Jonas não se mostra apenas relutante em falar (como Jeremias, por exemplo). Não, Jonas recusa-se mesmo a falar. "Agora a palavra do Senhor foi dirigida a Jonas (...) Mas Jonas levantou-se e fugiu da face do Senhor".
Jonas foge. Paga a sua passagem e embarca num navio. Rebenta uma tempestade terrível, de tal forma que os marinheiros temem que o navio naufrague. Todos pedem aos seus deuses que os poupem. Jonas, pelo contrário, "tinha descido ao porão e, deitando-se ali, dormia profundamente". O sono, portanto, como retirada absoluta do mundo. Sono como uma imagem de solidão.

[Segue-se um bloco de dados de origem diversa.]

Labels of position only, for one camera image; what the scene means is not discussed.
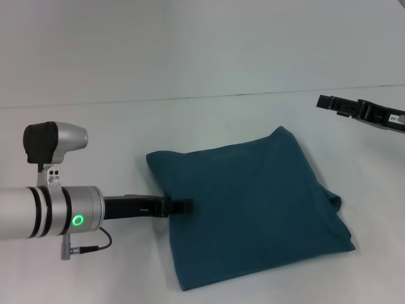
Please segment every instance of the green fabric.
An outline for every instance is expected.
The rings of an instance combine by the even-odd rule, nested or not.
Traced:
[[[336,214],[341,199],[318,183],[283,127],[257,141],[146,159],[168,195],[194,200],[193,214],[170,216],[183,290],[355,249]]]

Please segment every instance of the green led ring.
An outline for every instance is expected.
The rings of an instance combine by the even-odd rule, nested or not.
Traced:
[[[73,224],[74,226],[79,226],[79,225],[82,225],[82,224],[83,224],[83,221],[84,221],[83,215],[78,214],[78,215],[76,215],[76,216],[73,218],[72,224]]]

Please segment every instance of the wall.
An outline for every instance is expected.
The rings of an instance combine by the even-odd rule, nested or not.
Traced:
[[[2,0],[0,106],[405,84],[397,0]]]
[[[89,145],[67,154],[63,184],[106,196],[161,193],[149,152],[243,143],[283,125],[343,197],[357,250],[183,293],[167,220],[106,221],[113,246],[69,262],[60,237],[1,242],[0,302],[401,303],[404,136],[315,104],[326,94],[404,108],[404,23],[394,0],[1,1],[2,187],[36,182],[28,124],[85,127]],[[231,96],[207,97],[217,95]],[[106,241],[72,236],[75,246]]]

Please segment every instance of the cable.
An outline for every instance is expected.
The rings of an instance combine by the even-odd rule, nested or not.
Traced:
[[[109,243],[106,246],[99,247],[99,250],[107,249],[108,247],[111,246],[111,244],[113,244],[113,238],[111,237],[111,235],[108,233],[108,231],[106,229],[100,227],[100,230],[103,231],[105,233],[105,235],[108,237]]]
[[[80,254],[107,249],[108,247],[111,246],[111,244],[113,244],[113,238],[108,233],[108,231],[106,229],[102,228],[102,227],[100,227],[100,230],[103,231],[105,233],[105,235],[108,237],[108,240],[109,240],[108,245],[103,246],[103,247],[98,247],[98,246],[79,247],[79,253]]]

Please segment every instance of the label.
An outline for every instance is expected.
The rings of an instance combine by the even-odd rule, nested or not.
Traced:
[[[402,123],[399,121],[399,116],[391,114],[390,118],[388,119],[389,122],[395,122],[396,124],[404,125],[405,123]]]

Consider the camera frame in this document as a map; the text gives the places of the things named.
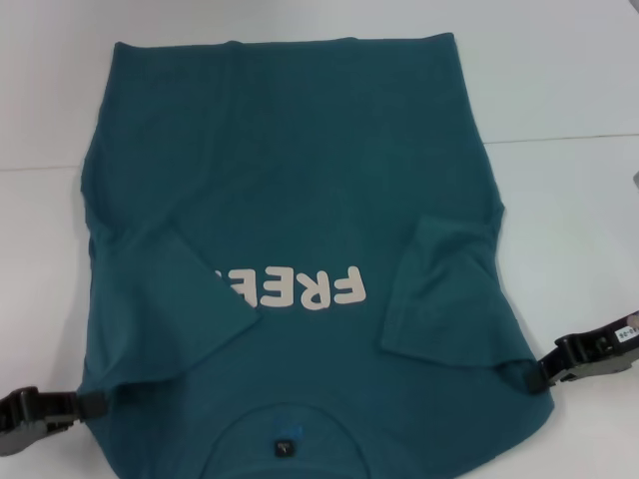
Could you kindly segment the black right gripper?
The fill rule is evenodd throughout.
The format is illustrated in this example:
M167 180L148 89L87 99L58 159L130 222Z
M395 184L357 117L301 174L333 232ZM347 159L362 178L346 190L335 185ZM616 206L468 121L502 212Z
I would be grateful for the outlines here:
M544 393L557 382L623 372L638 360L638 312L597 329L571 333L525 374L529 394Z

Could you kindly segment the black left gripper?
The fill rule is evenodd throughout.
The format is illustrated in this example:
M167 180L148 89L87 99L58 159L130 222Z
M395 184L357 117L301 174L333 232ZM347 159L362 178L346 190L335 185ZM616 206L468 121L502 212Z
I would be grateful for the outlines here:
M76 421L109 412L103 391L40 392L37 387L12 391L1 400L1 456L24 451L37 441L67 431Z

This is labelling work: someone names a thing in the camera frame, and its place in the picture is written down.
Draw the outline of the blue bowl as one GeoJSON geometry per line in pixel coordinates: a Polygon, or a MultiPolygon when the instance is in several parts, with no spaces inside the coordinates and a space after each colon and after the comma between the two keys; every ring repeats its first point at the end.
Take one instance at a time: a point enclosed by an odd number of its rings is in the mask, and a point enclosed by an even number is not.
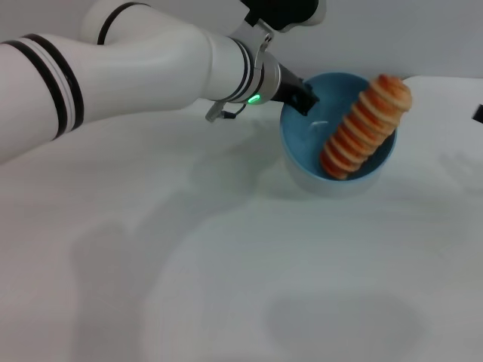
{"type": "Polygon", "coordinates": [[[345,180],[327,174],[321,168],[319,154],[358,94],[368,88],[369,80],[351,73],[327,72],[305,82],[319,98],[308,115],[301,115],[288,105],[281,110],[280,139],[288,172],[300,188],[317,196],[348,198],[366,192],[378,181],[395,148],[397,133],[388,137],[361,168],[345,180]]]}

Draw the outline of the orange striped bread loaf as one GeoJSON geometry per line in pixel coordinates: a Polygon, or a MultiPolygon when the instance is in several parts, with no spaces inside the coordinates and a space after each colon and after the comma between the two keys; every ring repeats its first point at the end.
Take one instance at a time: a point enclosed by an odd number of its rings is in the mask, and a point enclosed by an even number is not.
{"type": "Polygon", "coordinates": [[[319,156],[321,168],[345,180],[394,133],[411,107],[411,90],[400,78],[381,74],[372,79],[325,141],[319,156]]]}

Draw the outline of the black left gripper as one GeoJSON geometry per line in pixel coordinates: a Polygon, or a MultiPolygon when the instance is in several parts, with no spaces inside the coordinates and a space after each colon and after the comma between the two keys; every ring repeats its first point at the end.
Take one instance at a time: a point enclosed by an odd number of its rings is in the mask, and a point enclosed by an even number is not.
{"type": "Polygon", "coordinates": [[[292,71],[281,63],[278,65],[280,70],[280,82],[275,95],[271,98],[276,102],[288,102],[299,114],[307,116],[309,111],[319,101],[313,88],[302,78],[299,78],[292,71]]]}

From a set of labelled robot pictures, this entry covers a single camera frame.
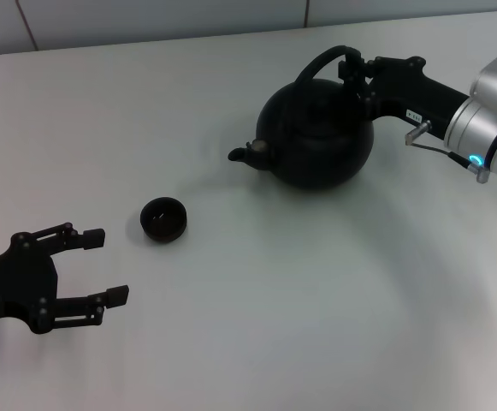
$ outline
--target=white table
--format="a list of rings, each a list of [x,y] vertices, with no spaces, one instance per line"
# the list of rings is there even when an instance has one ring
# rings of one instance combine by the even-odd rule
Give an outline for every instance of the white table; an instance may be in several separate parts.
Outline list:
[[[0,411],[497,410],[497,177],[405,147],[393,118],[325,194],[227,161],[339,44],[468,92],[497,13],[0,57],[0,253],[102,227],[104,248],[55,257],[58,294],[131,289],[100,327],[0,320]],[[161,196],[188,228],[155,247],[139,211]]]

Oblomov enroscado no seu divã, regressando pelo sonho ao útero da mãe. Jonas no ventre da baleia.
O comandante do navio encontra então Jonas e diz-lhe que reze ao seu Deus. Entretanto, os marinheiros deitam sortes para ver quem será o responsável pela tempestade: "...e a sorte caiu sobre Jonas".

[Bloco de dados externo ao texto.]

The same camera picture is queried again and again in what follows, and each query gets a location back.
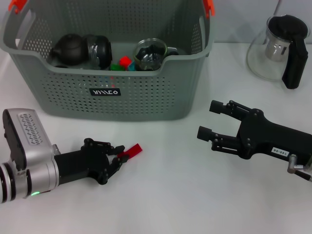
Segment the gray plastic basket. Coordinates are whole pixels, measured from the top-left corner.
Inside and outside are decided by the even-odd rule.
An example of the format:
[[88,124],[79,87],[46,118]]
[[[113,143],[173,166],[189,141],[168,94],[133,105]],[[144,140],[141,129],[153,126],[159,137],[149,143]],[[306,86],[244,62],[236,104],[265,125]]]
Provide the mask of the gray plastic basket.
[[[17,14],[16,9],[3,20],[0,47],[47,113],[120,121],[171,120],[189,113],[213,43],[213,17],[206,18],[202,0],[28,0]],[[16,46],[21,25],[25,33]],[[147,38],[187,55],[168,56],[152,72],[56,68],[49,53],[68,33],[105,35],[114,62],[132,58],[135,45]],[[90,88],[119,88],[121,95],[96,97]]]

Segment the black label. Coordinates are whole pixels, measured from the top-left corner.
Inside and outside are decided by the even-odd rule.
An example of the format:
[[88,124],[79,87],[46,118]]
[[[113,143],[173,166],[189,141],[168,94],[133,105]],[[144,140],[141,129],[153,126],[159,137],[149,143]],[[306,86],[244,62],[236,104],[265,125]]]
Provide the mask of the black label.
[[92,96],[121,96],[120,89],[89,89]]

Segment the glass teapot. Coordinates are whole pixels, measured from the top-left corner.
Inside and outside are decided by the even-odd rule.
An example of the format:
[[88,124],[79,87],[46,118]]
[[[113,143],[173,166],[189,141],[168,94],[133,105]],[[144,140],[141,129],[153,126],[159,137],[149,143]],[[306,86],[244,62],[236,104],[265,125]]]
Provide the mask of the glass teapot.
[[304,40],[309,35],[309,27],[294,16],[270,17],[249,47],[249,68],[261,78],[282,80],[288,89],[296,89],[308,59]]

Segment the orange basket handle clip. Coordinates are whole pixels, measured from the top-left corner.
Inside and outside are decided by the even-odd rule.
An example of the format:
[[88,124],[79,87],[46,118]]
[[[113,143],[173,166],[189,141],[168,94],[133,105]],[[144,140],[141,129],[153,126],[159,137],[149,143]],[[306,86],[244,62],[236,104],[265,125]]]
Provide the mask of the orange basket handle clip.
[[27,0],[12,0],[10,5],[9,5],[9,11],[15,5],[17,7],[17,9],[15,9],[15,14],[17,14],[18,12],[20,12],[23,9],[26,2],[27,2]]
[[209,18],[209,11],[212,16],[215,16],[215,6],[213,0],[203,0],[205,12],[206,12],[206,18]]

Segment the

"E então ele disse-lhes: 'Pegai em mim e lançai-me ao mar e o mar se acalmará porque sei que foi por minha causa que vos sobreveio esta tempestade.'
"No entanto, os homens remavam para ver se conseguiam ganhar a terra, mas em vão, pois o mar cada vez se embravecia mais contra eles" (...).
"E foi assim que pegaram em Jonas e o lançaram ao mar e a fúria do mar acalmou-se".
Não obstante a mitologia popular em torno da baleia, o grande peixe que engole Jonas não é de modo algum um agente de destruição. É o peixe que o salva de morrer afogado. "As águas cingiam-me até à alma, o abismo cerrava-se à minha volta, as algas pegavam-se à minha cabeça".
Paul Auster, Inventar a Solidão. Porto, Asa, 2004. p. 141
1 comentário:
A solidão pode ser sofrimento ou força. O caso de Jonas parece-me ilustrar que cada cada homem está só por natureza, ou que é da sua natureza estar só. Perante Deus, pelo menos. Quando recusa o encontro com Deus, que é como se recusasse encontrar-se a si mesmo, desencadeia a tempestade. A consciência plena da sua condição salva-o no final.